Your goal:
Transcription should be exact. Include all entries.

(Records from a dataset)
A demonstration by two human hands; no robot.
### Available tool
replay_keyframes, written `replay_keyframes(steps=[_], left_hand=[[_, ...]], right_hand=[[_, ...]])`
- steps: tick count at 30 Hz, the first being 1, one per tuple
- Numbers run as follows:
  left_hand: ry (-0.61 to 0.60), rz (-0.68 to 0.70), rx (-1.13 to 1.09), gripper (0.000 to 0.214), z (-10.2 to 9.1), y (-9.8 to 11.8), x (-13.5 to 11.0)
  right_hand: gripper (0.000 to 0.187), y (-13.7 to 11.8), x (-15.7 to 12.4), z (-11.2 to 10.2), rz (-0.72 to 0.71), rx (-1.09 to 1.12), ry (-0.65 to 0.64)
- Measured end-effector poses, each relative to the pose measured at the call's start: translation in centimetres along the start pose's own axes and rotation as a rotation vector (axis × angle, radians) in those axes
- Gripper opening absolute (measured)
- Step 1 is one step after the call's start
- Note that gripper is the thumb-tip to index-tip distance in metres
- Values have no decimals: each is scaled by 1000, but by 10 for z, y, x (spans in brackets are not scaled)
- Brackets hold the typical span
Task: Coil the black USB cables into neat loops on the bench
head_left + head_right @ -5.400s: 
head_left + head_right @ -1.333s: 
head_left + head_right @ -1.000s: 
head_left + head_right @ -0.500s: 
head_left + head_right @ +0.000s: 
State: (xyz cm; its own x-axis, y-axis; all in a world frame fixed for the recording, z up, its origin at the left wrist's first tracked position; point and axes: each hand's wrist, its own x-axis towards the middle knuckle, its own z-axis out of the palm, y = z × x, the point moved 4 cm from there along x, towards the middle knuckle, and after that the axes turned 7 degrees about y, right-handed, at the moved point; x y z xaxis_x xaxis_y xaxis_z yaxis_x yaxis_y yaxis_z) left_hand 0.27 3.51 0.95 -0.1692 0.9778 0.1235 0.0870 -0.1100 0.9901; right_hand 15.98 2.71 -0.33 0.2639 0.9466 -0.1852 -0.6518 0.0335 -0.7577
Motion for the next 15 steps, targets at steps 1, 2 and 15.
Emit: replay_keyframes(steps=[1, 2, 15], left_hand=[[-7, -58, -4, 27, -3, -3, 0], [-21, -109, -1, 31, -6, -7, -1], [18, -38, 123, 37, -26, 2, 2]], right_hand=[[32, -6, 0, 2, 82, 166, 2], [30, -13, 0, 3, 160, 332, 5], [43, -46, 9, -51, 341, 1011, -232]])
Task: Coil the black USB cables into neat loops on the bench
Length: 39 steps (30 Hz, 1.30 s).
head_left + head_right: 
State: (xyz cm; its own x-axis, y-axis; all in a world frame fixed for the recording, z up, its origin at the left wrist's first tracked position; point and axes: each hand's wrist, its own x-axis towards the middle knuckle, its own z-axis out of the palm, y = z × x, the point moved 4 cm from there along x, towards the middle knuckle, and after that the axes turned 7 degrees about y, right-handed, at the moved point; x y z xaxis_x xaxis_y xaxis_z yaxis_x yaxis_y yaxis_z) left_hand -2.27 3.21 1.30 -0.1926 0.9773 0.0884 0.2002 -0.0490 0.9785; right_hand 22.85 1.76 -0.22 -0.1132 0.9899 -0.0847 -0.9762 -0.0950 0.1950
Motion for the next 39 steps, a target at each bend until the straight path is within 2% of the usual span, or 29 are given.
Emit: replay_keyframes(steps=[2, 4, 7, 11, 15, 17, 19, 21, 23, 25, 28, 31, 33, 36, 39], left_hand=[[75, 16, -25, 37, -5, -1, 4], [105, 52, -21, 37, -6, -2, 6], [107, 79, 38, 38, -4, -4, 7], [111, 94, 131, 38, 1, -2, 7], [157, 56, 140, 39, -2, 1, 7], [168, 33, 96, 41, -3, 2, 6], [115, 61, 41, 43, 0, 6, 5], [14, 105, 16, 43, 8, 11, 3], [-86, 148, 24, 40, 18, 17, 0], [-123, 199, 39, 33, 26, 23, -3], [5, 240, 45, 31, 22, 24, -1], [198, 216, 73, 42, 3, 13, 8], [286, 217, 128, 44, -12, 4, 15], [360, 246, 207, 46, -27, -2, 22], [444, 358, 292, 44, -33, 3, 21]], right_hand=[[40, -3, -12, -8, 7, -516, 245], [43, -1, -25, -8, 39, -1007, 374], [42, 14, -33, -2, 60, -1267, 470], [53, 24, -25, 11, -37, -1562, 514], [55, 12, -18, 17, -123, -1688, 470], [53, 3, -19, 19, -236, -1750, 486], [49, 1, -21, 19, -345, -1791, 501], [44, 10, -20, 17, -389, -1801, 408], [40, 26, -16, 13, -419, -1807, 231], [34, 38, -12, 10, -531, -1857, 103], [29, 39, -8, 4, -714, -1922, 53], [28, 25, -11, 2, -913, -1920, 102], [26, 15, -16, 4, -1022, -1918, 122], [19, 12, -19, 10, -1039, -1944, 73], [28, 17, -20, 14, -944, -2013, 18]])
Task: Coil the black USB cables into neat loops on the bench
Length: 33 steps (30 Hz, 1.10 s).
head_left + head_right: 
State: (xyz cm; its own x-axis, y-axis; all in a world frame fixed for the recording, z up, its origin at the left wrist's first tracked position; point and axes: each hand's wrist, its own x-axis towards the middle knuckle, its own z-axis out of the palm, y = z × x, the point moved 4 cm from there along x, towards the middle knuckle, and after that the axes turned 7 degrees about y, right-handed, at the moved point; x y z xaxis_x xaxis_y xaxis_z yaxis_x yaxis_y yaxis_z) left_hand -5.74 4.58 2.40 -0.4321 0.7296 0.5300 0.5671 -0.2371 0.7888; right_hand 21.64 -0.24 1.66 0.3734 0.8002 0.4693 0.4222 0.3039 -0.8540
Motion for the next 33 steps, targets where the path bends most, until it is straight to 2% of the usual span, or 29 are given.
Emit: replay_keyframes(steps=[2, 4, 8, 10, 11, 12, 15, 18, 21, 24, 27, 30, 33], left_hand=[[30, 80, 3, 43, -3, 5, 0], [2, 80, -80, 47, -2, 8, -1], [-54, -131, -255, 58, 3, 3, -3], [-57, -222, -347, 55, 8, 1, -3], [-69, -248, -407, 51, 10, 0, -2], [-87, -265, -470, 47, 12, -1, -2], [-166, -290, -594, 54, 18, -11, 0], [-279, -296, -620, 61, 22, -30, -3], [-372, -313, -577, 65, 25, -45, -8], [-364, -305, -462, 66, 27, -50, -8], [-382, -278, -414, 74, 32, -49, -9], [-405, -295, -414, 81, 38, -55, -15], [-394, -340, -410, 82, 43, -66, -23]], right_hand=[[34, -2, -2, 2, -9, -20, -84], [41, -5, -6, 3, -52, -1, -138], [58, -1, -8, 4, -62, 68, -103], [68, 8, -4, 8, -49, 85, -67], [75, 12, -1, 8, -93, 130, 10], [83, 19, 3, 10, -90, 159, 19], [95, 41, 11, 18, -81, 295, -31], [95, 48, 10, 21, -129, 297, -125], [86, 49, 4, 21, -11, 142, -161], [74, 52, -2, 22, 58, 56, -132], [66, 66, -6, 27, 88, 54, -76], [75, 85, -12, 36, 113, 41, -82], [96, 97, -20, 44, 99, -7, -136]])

Task output:
A demonstration by two human hands; no robot.
### Available tool
replay_keyframes, written `replay_keyframes(steps=[_], left_hand=[[_, ...]], right_hand=[[_, ...]])`
- steps: tick count at 30 Hz, the first being 1, one per tuple
- Numbers run as follows:
  left_hand: ry (-0.61 to 0.60), rz (-0.68 to 0.70), rx (-1.13 to 1.09), gripper (0.000 to 0.214), z (-10.2 to 9.1), y (-9.8 to 11.8), x (-13.5 to 11.0)
  right_hand: gripper (0.000 to 0.187), y (-13.7 to 11.8), x (-15.7 to 12.4), z (-11.2 to 10.2), rz (-0.72 to 0.71), rx (-1.09 to 1.12), ry (-0.65 to 0.64)
- Measured end-effector poses, each relative to the pose measured at the call's start: translation in centimetres along the start pose's own axes and rotation as a rotation vector (axis × angle, radians) in those axes
- Gripper opening absolute (measured)
- Step 1 is one step after the call's start
- Note that gripper is the thumb-tip to index-tip distance in metres
- Values have no decimals: each is scaled by 1000, but by 10 for z, y, x (spans in brackets are not scaled)
- Brackets hold the typical span
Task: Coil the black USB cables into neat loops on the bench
head_left + head_right @ -5.400s: 
head_left + head_right @ -1.333s: 
head_left + head_right @ -1.000s: 
head_left + head_right @ -0.500s: 
head_left + head_right @ +0.000s: 
State: (xyz cm; its own x-axis, y-axis; all in a world frame fixed for the recording, z up, its origin at the left wrist's first tracked position; point and axes: each hand's wrist, its own x-axis towards the middle knuckle, its own z-axis out of the palm, y = z × x, the point moved 4 cm from there along x, towards the middle knuckle, and after that the axes turned 7 degrees about y, right-handed, at the moved point; x y z xaxis_x xaxis_y xaxis_z yaxis_x yaxis_y yaxis_z) left_hand 0.27 3.51 0.95 -0.1692 0.9778 0.1235 0.0870 -0.1100 0.9901; right_hand 15.98 2.71 -0.33 0.2639 0.9466 -0.1852 -0.6518 0.0335 -0.7577
Motion for the next 15 steps, targets at steps 1, 2 and 15.
Emit: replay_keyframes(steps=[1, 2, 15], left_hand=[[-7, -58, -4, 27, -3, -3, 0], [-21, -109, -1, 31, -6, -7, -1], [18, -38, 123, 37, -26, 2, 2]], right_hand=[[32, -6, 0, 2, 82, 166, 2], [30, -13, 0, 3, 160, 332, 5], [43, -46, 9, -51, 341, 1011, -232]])
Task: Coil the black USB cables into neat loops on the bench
Length: 39 steps (30 Hz, 1.30 s).
head_left + head_right: 
State: (xyz cm; its own x-axis, y-axis; all in a world frame fixed for the recording, z up, its origin at the left wrist's first tracked position; point and axes: each hand's wrist, its own x-axis towards the middle knuckle, its own z-axis out of the palm, y = z × x, the point moved 4 cm from there along x, towards the middle knuckle, and after that the axes turned 7 degrees about y, right-handed, at the moved point; x y z xaxis_x xaxis_y xaxis_z yaxis_x yaxis_y yaxis_z) left_hand -2.27 3.21 1.30 -0.1926 0.9773 0.0884 0.2002 -0.0490 0.9785; right_hand 22.85 1.76 -0.22 -0.1132 0.9899 -0.0847 -0.9762 -0.0950 0.1950
Motion for the next 39 steps, a target at each bend until the straight path is within 2% of the usual span, or 29 are given.
Emit: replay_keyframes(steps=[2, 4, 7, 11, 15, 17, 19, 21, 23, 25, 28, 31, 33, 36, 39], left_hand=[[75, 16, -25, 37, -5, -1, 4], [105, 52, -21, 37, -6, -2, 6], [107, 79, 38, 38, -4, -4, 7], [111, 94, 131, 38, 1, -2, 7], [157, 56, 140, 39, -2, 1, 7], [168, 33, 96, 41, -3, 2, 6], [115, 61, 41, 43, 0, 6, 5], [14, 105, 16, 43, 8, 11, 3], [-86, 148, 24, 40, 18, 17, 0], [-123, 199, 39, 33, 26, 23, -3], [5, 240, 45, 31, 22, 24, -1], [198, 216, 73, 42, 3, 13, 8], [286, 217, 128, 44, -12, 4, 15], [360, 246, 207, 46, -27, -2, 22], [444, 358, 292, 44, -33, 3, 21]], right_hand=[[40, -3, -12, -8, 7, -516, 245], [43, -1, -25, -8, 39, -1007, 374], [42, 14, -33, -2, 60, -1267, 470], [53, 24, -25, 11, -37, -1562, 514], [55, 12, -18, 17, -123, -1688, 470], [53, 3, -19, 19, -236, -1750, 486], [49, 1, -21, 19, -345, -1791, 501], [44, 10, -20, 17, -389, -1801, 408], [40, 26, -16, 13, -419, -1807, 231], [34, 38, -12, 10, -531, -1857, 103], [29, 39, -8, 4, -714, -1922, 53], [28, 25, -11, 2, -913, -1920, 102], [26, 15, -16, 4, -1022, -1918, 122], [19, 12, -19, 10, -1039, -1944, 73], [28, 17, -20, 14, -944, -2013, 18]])
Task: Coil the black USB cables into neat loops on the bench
Length: 33 steps (30 Hz, 1.10 s).
head_left + head_right: 
State: (xyz cm; its own x-axis, y-axis; all in a world frame fixed for the recording, z up, its origin at the left wrist's first tracked position; point and axes: each hand's wrist, its own x-axis towards the middle knuckle, its own z-axis out of the palm, y = z × x, the point moved 4 cm from there along x, towards the middle knuckle, and after that the axes turned 7 degrees about y, right-handed, at the moved point; x y z xaxis_x xaxis_y xaxis_z yaxis_x yaxis_y yaxis_z) left_hand -5.74 4.58 2.40 -0.4321 0.7296 0.5300 0.5671 -0.2371 0.7888; right_hand 21.64 -0.24 1.66 0.3734 0.8002 0.4693 0.4222 0.3039 -0.8540
Motion for the next 33 steps, targets where the path bends most, until it is straight to 2% of the usual span, or 29 are given.
Emit: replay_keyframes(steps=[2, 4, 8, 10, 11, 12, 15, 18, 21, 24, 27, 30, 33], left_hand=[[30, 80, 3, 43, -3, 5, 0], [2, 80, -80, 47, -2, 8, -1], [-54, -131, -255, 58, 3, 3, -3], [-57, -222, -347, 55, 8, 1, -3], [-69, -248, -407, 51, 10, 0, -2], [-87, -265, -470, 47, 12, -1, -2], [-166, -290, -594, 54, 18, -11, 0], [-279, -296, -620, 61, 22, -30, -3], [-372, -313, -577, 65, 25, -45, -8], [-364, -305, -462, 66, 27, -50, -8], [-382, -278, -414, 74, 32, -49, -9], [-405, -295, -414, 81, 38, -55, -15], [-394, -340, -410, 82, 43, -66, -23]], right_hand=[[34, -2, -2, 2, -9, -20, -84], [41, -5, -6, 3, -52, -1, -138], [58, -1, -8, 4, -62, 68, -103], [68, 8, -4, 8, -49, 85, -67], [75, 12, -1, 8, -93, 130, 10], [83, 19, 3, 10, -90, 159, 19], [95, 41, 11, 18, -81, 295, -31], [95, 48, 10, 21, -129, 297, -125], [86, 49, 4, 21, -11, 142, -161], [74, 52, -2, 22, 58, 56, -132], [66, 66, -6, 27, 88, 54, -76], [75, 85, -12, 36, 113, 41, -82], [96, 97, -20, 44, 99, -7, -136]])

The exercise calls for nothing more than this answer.